What you are asked to do>
Only the lines from the start of the entries up to and including the line with "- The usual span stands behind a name" should be written out, exactly as they stand.

Provided records: Begin

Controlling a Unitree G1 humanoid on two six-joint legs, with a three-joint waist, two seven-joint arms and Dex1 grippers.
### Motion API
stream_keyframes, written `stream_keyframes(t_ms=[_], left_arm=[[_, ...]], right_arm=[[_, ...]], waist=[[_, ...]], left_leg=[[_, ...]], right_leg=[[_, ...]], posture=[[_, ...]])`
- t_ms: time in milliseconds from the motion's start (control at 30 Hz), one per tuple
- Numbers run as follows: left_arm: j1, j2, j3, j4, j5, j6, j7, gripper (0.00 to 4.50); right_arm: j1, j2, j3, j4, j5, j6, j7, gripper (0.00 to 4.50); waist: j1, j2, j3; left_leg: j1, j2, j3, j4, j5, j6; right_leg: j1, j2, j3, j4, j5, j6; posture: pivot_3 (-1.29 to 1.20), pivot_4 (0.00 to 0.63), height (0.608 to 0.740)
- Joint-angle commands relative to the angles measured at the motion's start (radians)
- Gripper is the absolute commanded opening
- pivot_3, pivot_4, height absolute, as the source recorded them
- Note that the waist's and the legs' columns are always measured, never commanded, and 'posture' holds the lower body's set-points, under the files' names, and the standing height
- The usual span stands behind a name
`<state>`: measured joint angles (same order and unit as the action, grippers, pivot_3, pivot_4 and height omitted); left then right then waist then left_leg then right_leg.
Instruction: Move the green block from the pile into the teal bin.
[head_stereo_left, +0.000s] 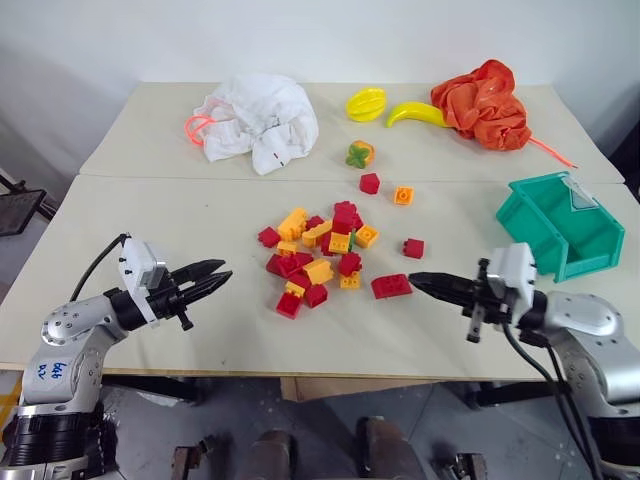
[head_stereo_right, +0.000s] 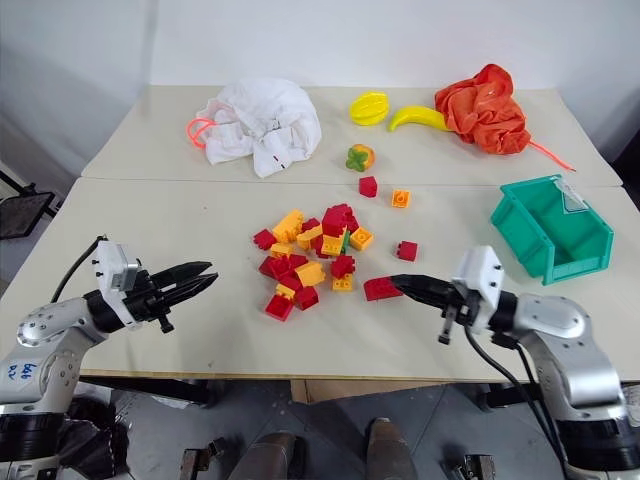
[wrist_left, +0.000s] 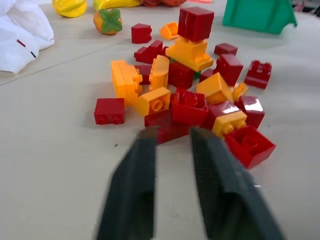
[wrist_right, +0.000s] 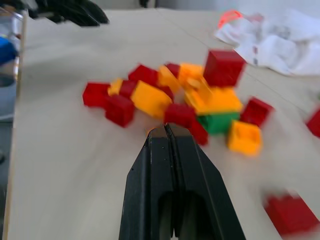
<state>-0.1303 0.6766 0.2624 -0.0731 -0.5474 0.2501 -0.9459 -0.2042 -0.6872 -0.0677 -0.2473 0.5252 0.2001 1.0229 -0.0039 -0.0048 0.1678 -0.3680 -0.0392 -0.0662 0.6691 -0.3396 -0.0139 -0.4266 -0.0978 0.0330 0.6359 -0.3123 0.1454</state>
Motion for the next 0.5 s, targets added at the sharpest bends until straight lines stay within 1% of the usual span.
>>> stream_keyframes(t_ms=[33, 167, 267, 400, 500], left_arm=[[-0.003, 0.017, 0.006, -0.055, -0.018, -0.012, -0.040, 2.33], [0.004, 0.020, 0.015, -0.071, -0.016, -0.012, -0.053, 3.58], [0.004, 0.015, 0.021, -0.074, -0.012, -0.017, -0.051, 4.44], [0.003, 0.007, 0.012, -0.088, -0.017, -0.009, -0.042, 4.49], [-0.006, 0.000, 0.009, -0.089, -0.006, -0.014, -0.025, 4.49]], right_arm=[[-0.106, 0.052, 0.100, -0.004, -0.056, 0.051, -0.043, 0.00], [-0.216, 0.116, 0.175, 0.033, -0.076, 0.151, -0.086, 0.00], [-0.285, 0.149, 0.230, 0.073, -0.097, 0.211, -0.083, 0.00], [-0.424, 0.249, 0.319, 0.211, -0.188, 0.249, -0.134, 0.00], [-0.499, 0.310, 0.346, 0.335, -0.263, 0.232, -0.188, 0.00]], waist=[[0.000, 0.000, 0.000], [0.000, 0.000, 0.000], [0.000, 0.000, 0.000], [-0.006, 0.000, 0.000], [-0.017, 0.000, 0.000]], left_leg=[[0.000, 0.000, 0.000, 0.000, 0.000, 0.000], [-0.001, 0.000, 0.000, 0.000, 0.000, 0.000], [-0.001, 0.000, 0.000, 0.000, 0.000, 0.000], [-0.001, 0.000, 0.000, 0.000, 0.000, 0.000], [-0.001, 0.000, 0.000, -0.001, 0.000, -0.001]], right_leg=[[0.000, 0.000, 0.000, 0.000, 0.000, 0.000], [-0.001, 0.000, 0.000, 0.000, 0.000, 0.000], [-0.001, 0.000, 0.000, 0.000, 0.000, 0.000], [-0.001, 0.000, -0.001, 0.000, 0.000, 0.000], [-0.003, 0.000, -0.001, 0.001, 0.000, 0.000]], posture=[[0.00, 0.150, 0.740], [0.00, 0.150, 0.740], [0.00, 0.150, 0.740], [0.00, 0.150, 0.740], [0.00, 0.150, 0.740]])
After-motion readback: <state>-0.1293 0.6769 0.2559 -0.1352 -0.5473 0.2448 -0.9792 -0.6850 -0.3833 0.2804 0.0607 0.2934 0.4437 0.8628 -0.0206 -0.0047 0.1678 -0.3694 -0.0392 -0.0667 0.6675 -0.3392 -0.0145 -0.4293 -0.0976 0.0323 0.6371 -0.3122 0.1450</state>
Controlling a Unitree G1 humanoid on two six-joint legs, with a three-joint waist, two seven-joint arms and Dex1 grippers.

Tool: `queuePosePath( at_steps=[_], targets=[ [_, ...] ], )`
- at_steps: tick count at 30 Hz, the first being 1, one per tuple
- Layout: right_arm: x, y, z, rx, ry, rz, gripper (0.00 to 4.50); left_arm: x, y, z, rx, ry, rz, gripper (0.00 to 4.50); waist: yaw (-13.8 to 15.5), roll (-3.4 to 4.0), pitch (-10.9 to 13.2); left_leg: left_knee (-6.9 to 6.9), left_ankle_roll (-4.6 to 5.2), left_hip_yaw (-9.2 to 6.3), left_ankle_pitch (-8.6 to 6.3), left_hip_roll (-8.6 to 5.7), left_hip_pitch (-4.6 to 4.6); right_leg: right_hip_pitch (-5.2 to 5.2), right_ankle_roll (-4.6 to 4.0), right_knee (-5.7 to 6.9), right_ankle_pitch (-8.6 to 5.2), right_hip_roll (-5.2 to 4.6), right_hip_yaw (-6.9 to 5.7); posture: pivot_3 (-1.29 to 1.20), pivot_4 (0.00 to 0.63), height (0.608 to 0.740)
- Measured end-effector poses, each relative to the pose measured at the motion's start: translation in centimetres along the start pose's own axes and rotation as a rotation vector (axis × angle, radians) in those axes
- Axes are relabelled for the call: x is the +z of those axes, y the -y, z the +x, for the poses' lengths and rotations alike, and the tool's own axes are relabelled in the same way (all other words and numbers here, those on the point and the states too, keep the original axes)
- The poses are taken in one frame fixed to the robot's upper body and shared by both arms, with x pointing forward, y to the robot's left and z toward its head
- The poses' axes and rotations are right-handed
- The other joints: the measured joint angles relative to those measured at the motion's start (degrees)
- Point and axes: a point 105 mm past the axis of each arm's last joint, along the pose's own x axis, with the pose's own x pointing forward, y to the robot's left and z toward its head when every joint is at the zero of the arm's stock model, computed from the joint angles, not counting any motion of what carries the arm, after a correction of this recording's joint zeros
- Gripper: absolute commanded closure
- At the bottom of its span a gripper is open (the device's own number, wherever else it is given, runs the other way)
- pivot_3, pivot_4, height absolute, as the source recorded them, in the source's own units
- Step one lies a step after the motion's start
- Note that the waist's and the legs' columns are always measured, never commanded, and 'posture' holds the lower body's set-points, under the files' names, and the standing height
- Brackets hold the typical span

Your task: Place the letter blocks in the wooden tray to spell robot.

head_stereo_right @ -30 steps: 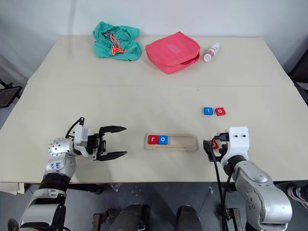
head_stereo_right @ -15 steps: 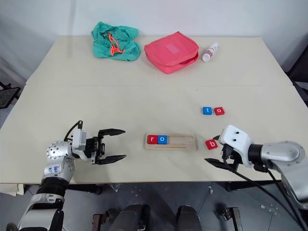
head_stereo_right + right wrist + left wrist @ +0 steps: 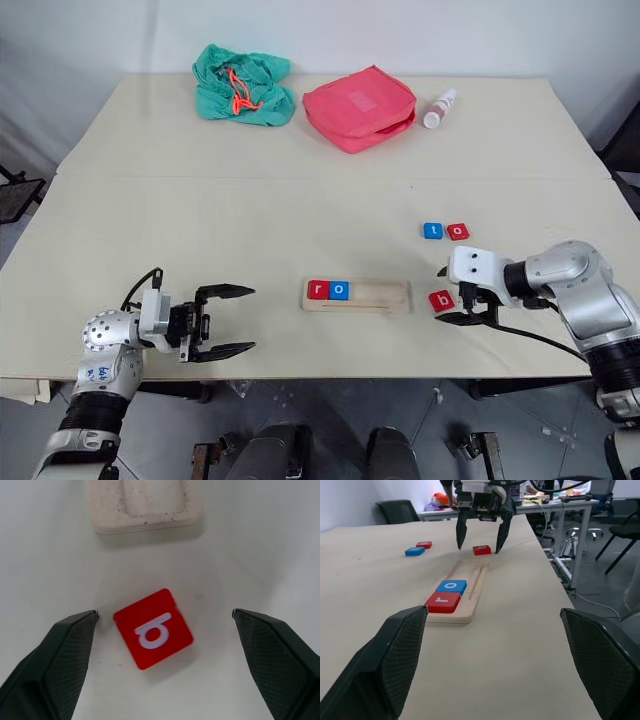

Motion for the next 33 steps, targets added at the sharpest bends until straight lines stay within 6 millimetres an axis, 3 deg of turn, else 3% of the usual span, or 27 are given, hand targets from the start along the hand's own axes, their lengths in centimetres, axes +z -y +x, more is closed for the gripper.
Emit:
queuePosePath(
  at_steps=[3, 5, 10, 14, 22, 29, 33],
  targets=[
    [0.1, 0.2, 0.1, 0.029, -0.007, -0.053, 0.02, 0.1, 0.2, 0.0, 0.009, -0.004, 0.004, 0.0, 0.07, -0.01, 0.0, 0.02, 0.0, -0.05, 0.0, -0.01, 0.01, 0.05, 0.0, 0.0, 0.0, 0.0, -0.02, 0.0, 0.15, 0.74],
    [0.0, 0.2, 0.1, 0.042, -0.005, -0.067, 0.39, 0.1, 0.3, -0.1, 0.02, -0.008, -0.003, 0.0, 0.1, -0.05, -0.03, 0.04, 0.0, -0.09, 0.0, -0.01, 0.02, 0.11, 0.0, -0.01, 0.0, 0.0, -0.06, 0.0, 0.15, 0.74],
    [-0.2, -0.2, 0.4, 0.106, -0.023, -0.11, 1.58, 0.1, 0.1, -0.1, 0.042, -0.008, -0.004, 0.0, 0.1, -0.07, -0.04, 0.09, 0.0, -0.26, 0.0, -0.01, 0.2, 0.49, 0.0, -0.17, 0.0, 0.0, -0.23, 0.0, 0.15, 0.74],
    [-0.4, -0.3, 0.3, 0.119, -0.031, -0.076, 2.95, 0.1, 0.1, -0.1, 0.047, -0.008, -0.002, 0.0, 0.1, -0.07, -0.04, 0.11, 0.0, -0.32, 0.0, -0.01, 0.25, 0.65, 0.0, -0.3, 0.0, 0.01, -0.3, 0.0, 0.15, 0.74],
    [0.1, 0.5, -0.3, 0.048, -0.025, 0.078, 3.03, 0.6, -1.4, 0.2, 0.05, 0.004, 0.028, 0.0, 0.14, 0.0, 0.0, 0.09, -0.01, -0.32, 0.0, -0.03, 0.2, 0.6, 0.0, -0.3, 0.0, 0.0, -0.31, 0.0, 0.15, 0.74],
    [4.8, 2.3, -1.6, -0.043, 0.051, 0.236, 3.03, 0.5, -1.9, 0.7, 0.03, 0.016, 0.029, 0.0, -0.03, 0.01, 0.01, 0.0, -0.03, -0.33, -0.01, 0.02, 0.16, 0.47, 0.0, -0.26, 0.0, 0.04, -0.32, 0.0, 0.15, 0.74],
    [8.1, 2.1, -0.1, -0.042, 0.129, 0.223, 3.03, 0.2, -1.9, 0.6, 0.028, 0.014, 0.019, 0.0, -0.01, 0.01, 0.01, 0.0, -0.04, -0.36, -0.02, -0.01, 0.15, 0.45, 0.0, -0.26, 0.0, 0.03, -0.31, 0.0, 0.15, 0.74]
  ],
)
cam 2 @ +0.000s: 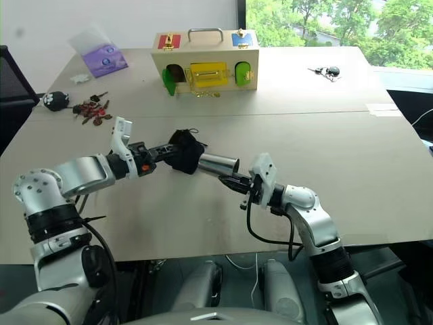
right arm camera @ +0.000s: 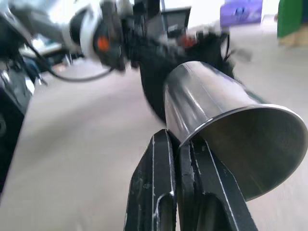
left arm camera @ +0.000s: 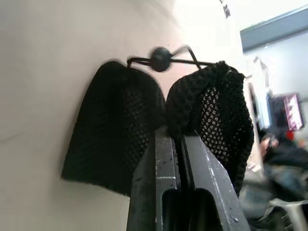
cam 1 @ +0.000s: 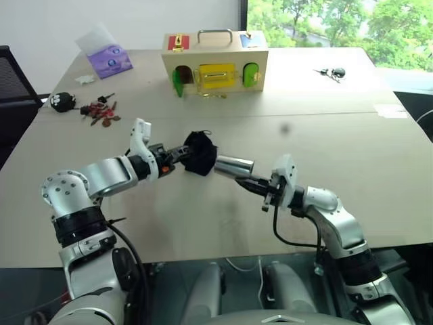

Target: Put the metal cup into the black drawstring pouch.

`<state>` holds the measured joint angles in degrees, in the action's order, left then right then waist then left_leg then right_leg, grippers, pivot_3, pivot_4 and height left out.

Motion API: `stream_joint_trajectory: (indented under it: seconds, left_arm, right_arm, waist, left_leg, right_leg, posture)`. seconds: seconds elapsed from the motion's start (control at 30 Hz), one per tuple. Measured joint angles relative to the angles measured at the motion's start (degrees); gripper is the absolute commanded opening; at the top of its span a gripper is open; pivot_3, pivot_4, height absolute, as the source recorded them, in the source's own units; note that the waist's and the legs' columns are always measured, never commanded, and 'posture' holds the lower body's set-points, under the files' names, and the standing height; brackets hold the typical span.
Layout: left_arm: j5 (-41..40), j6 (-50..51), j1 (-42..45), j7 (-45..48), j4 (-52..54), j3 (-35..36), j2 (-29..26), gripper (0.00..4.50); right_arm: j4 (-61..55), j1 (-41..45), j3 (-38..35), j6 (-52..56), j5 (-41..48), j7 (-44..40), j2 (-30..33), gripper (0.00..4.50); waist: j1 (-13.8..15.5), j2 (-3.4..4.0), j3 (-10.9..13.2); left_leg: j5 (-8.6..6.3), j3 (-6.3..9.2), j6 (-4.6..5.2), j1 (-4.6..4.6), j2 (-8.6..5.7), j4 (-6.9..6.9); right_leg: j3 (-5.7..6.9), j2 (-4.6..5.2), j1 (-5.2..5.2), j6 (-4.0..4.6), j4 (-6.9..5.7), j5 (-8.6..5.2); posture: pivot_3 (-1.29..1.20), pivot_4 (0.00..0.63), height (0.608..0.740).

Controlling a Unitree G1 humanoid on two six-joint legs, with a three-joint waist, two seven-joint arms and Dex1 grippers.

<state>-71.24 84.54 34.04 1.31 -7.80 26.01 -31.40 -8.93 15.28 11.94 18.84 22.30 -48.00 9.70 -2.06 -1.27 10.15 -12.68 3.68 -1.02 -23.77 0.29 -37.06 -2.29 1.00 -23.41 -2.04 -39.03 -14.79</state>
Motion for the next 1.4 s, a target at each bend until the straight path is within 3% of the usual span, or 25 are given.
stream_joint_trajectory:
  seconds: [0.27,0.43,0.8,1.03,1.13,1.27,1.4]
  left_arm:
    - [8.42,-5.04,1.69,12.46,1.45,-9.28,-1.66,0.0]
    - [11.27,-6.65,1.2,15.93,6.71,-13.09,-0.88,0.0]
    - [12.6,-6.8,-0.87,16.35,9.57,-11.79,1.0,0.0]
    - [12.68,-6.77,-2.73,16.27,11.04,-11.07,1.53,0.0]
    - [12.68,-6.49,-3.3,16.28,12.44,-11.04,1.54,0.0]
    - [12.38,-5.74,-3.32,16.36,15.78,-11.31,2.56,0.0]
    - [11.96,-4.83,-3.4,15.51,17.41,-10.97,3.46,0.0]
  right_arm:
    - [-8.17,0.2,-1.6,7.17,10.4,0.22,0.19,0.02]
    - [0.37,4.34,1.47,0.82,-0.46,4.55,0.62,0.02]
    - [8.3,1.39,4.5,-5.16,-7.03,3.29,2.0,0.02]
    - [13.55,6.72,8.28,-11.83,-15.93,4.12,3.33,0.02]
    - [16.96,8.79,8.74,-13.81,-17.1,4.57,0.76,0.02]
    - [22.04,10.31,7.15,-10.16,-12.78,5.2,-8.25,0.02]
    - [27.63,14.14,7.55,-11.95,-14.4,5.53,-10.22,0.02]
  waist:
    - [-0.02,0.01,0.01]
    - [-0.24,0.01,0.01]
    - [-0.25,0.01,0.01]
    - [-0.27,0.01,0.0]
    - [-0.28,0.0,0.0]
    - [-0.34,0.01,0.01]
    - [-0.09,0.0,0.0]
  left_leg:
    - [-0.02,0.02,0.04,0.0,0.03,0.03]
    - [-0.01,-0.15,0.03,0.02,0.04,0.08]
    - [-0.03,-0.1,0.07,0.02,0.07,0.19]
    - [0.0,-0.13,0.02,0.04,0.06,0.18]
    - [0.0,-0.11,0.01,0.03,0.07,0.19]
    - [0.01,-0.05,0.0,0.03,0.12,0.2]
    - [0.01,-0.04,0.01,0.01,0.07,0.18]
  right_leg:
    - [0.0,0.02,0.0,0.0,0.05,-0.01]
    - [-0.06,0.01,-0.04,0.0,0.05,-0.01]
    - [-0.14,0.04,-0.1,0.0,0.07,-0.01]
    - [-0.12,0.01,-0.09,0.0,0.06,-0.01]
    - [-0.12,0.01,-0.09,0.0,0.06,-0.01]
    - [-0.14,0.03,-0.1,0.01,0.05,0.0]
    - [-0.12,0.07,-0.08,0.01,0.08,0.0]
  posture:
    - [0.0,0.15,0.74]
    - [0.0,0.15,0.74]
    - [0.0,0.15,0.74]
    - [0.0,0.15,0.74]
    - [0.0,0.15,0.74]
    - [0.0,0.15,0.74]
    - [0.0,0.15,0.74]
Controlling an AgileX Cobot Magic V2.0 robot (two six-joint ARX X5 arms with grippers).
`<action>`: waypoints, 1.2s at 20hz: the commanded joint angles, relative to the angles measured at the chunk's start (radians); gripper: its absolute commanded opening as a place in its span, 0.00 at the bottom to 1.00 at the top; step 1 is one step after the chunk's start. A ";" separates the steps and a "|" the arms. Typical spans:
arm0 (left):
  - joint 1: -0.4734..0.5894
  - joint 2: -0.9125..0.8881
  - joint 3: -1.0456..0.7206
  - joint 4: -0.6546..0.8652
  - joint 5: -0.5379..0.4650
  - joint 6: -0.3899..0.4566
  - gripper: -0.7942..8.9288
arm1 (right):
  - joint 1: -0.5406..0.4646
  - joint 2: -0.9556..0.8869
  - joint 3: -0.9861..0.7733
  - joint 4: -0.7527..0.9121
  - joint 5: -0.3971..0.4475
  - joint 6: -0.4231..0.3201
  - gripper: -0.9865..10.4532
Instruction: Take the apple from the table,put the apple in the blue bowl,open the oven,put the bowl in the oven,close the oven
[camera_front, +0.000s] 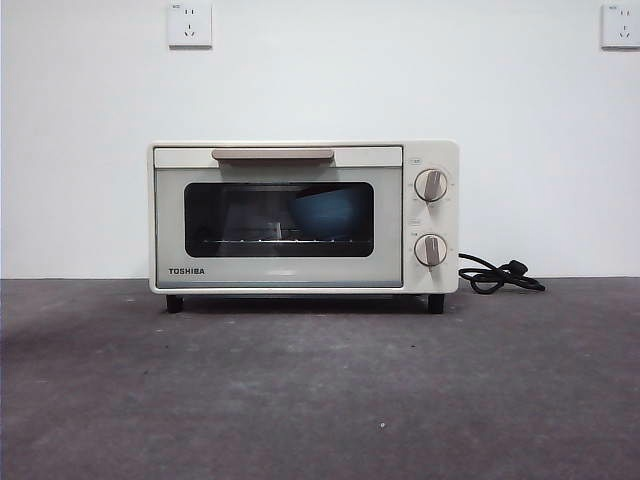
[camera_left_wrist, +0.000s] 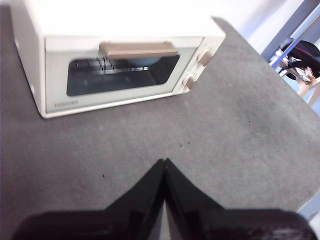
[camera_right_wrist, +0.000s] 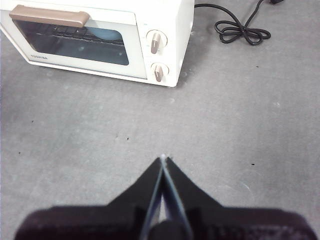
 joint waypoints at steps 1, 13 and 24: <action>-0.002 -0.093 0.002 -0.005 -0.005 0.034 0.08 | 0.000 0.000 -0.011 0.006 0.005 0.003 0.09; 0.008 -0.208 -0.248 0.324 -0.016 0.418 0.08 | 0.000 0.001 -0.011 0.006 0.005 0.004 0.09; 0.009 -0.708 -0.993 0.778 -0.517 0.065 0.08 | 0.000 0.007 -0.011 0.006 0.005 0.003 0.09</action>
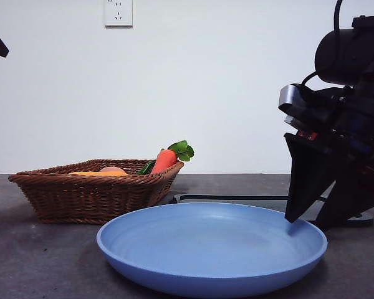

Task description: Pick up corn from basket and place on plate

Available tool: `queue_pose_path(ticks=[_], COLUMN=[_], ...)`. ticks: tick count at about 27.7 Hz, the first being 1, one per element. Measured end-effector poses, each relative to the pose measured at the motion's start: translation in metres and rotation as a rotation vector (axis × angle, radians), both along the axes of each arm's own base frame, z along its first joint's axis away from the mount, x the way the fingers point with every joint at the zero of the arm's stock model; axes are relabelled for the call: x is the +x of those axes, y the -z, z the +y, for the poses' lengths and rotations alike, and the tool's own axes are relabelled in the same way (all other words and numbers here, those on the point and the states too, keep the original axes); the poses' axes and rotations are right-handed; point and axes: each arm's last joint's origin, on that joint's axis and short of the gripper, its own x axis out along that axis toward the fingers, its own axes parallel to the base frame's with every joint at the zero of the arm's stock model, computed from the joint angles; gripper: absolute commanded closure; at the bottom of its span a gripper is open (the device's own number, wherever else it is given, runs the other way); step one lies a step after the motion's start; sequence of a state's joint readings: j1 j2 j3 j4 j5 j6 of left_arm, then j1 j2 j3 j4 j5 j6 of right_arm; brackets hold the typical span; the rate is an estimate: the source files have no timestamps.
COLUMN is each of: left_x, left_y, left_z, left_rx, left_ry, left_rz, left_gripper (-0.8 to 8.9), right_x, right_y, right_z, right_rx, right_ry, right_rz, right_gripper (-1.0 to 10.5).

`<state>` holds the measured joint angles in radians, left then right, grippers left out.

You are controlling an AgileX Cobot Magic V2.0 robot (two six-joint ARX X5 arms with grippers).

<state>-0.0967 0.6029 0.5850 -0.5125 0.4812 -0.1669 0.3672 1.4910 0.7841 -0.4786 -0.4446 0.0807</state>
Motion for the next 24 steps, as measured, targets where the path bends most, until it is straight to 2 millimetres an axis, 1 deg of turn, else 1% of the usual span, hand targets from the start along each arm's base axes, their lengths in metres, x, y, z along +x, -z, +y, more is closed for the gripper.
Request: queue_pose_path(ticks=[7,15,20,24], left_x=[0.0007,0.0011,0.0013,0.0055], left_y=[-0.0013,-0.0019,-0.0019,0.0005], left_z=[-0.0001,-0.0001,-0.0001,-0.0005], left_rx=[-0.002,-0.002,-0.002,0.000], left_ry=[0.000,0.000,0.000,0.000], left_rz=[-0.016,-0.024,-0.023,-0.004], left_gripper=[3.98,3.98,3.98,3.98], right_x=[-0.0023,-0.0007,0.0011,0.0010], right_y=[0.0016,0.0082,0.0069,0.0069], right_z=[0.0081,0.0088,0.0096,0.0094], right_rx=[0.004,-0.008,0.007,0.010], right_ry=[-0.035,-0.031,-0.016,0.000], right_rz=[0.000,0.025,0.019,0.030], right_gripper=[8.0,9.5,9.5,9.5])
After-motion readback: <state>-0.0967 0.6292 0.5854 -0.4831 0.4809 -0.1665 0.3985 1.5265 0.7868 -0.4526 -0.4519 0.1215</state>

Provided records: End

Output for this task>
Controlling a Unitree G1 humanoid on two six-joint legs, with a three-joint waist, two seven-joint arms and Dex1 grippers.
### Motion API
stream_keyframes, written `stream_keyframes(t_ms=[_], left_arm=[[_, ...]], right_arm=[[_, ...]], waist=[[_, ...]], left_leg=[[_, ...]], right_leg=[[_, ...]], posture=[[_, ...]])`
- t_ms: time in milliseconds from the motion's start (control at 30 Hz), one per tuple
- Numbers run as follows: left_arm: j1, j2, j3, j4, j5, j6, j7, gripper (0.00 to 4.50); right_arm: j1, j2, j3, j4, j5, j6, j7, gripper (0.00 to 4.50); waist: j1, j2, j3; left_leg: j1, j2, j3, j4, j5, j6; right_leg: j1, j2, j3, j4, j5, j6; posture: pivot_3 (-1.29 to 1.20), pivot_4 (0.00 to 0.63), height (0.608 to 0.740)
- Joint-angle commands relative to the angles measured at the motion's start (radians)
- Gripper is the absolute commanded opening
- pivot_3, pivot_4, height absolute, as the source recorded them
- Note that the waist's and the legs' columns are always measured, never commanded, and 'posture' holds the lower body's set-points, under the files' names, and the standing height
- The usual span stands behind a name

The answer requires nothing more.